• **TRY IT**
Omitting all images, give the entries that follow again exactly as they read.

Source data:

-------

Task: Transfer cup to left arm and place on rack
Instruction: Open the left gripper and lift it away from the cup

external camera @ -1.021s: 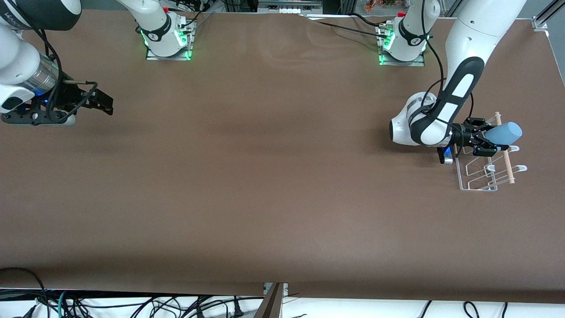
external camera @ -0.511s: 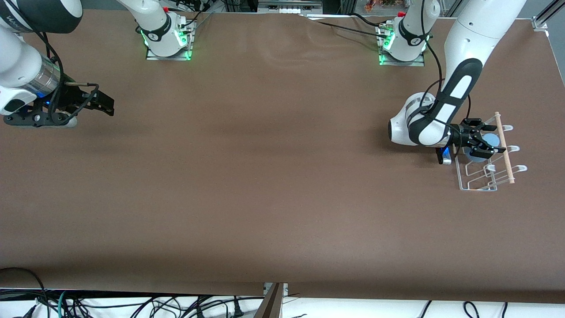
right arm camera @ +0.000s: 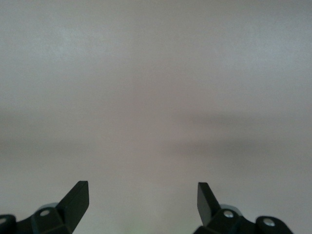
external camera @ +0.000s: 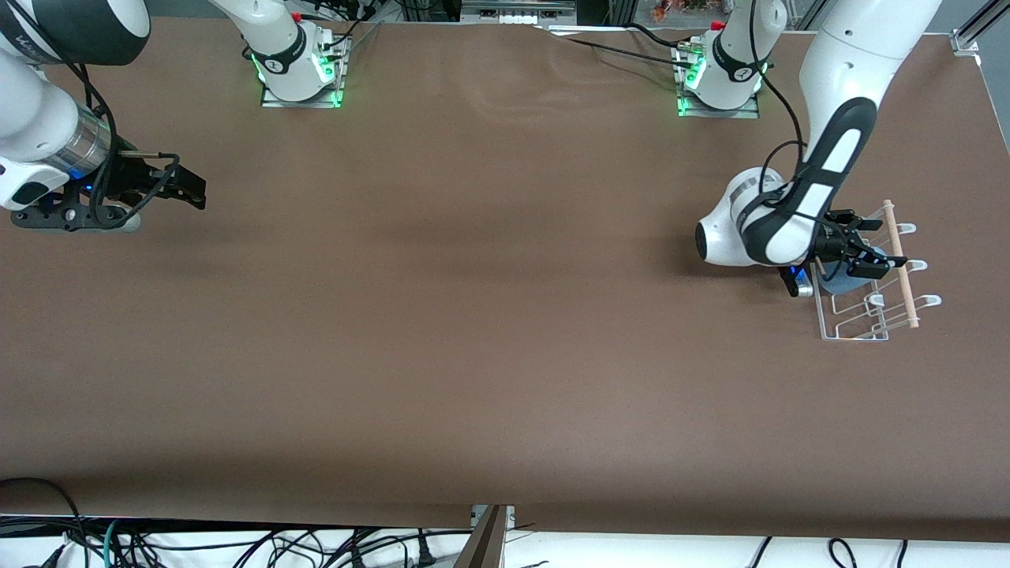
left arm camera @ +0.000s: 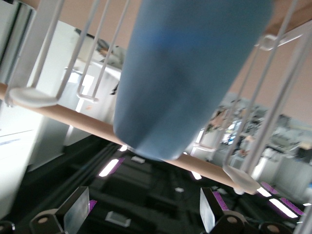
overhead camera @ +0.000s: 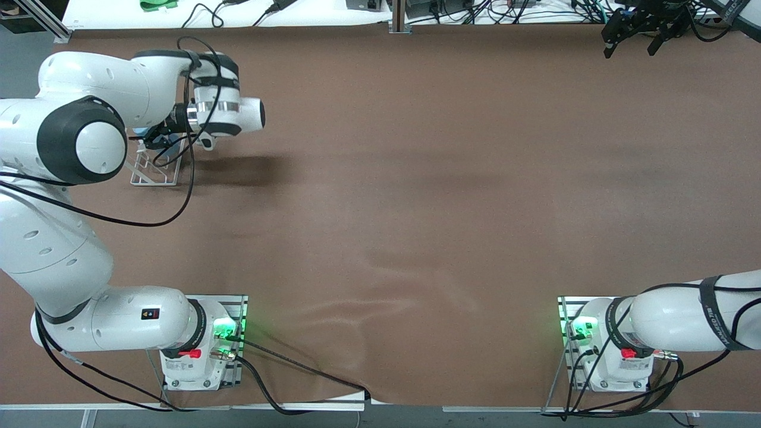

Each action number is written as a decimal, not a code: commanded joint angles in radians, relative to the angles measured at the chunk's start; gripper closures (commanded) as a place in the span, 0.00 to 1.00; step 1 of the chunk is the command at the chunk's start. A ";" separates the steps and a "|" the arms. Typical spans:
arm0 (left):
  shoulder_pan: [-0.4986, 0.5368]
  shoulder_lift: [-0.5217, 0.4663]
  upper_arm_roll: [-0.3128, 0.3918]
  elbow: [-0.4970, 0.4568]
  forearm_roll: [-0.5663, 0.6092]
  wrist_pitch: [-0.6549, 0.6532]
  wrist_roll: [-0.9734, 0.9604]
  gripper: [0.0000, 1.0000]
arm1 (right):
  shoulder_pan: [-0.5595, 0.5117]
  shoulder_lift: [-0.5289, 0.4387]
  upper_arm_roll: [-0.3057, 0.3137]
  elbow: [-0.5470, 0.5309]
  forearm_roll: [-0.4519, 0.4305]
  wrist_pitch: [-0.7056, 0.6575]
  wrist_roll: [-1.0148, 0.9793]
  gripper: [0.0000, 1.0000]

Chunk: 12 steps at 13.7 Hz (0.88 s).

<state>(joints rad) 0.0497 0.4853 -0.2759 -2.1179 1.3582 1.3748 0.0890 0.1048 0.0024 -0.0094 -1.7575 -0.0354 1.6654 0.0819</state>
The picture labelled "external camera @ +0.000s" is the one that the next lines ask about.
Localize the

-------

• **ANSWER TO THIS PROBLEM**
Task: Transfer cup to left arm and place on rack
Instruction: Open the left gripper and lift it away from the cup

external camera @ -1.021s: 
external camera @ -0.511s: 
right arm camera @ +0.000s: 
external camera @ +0.000s: 
left arm camera @ +0.000s: 
overhead camera @ +0.000s: 

Each action number is written as a decimal, not a code: commanded joint angles in radians, relative to the angles measured at the chunk's start; gripper closures (commanded) as a place in the span, 0.00 to 1.00; step 1 of the chunk is the command at the chunk's start. A ";" separates the steps and a "|" the arms. Typical spans:
arm0 (left):
  shoulder_pan: [-0.4986, 0.5368]
  shoulder_lift: [-0.5217, 0.4663]
  upper_arm_roll: [-0.3128, 0.3918]
  elbow: [-0.4970, 0.4568]
  forearm_roll: [-0.5663, 0.6092]
  wrist_pitch: [-0.6549, 0.6532]
  wrist_roll: [-0.9734, 0.9604]
  gripper: [0.0000, 1.0000]
arm1 (right):
  shoulder_pan: [-0.5595, 0.5117]
  shoulder_lift: [-0.5289, 0.4387]
  upper_arm_roll: [-0.3057, 0.3137]
  elbow: [-0.5470, 0.5309]
  forearm_roll: [-0.4519, 0.4305]
  wrist_pitch: [-0.7056, 0.6575]
  wrist_roll: [-1.0148, 0.9793]
  gripper: [0.0000, 1.0000]

Chunk: 12 steps at 13.7 Hz (0.88 s).

<state>(joints rad) 0.0497 0.4853 -0.2759 -2.1179 1.3582 1.3748 0.0890 0.1048 0.0024 -0.0094 -1.7575 -0.0354 1.6654 0.0819</state>
The picture labelled "external camera @ +0.000s" is the one that the next lines ask about.
Localize the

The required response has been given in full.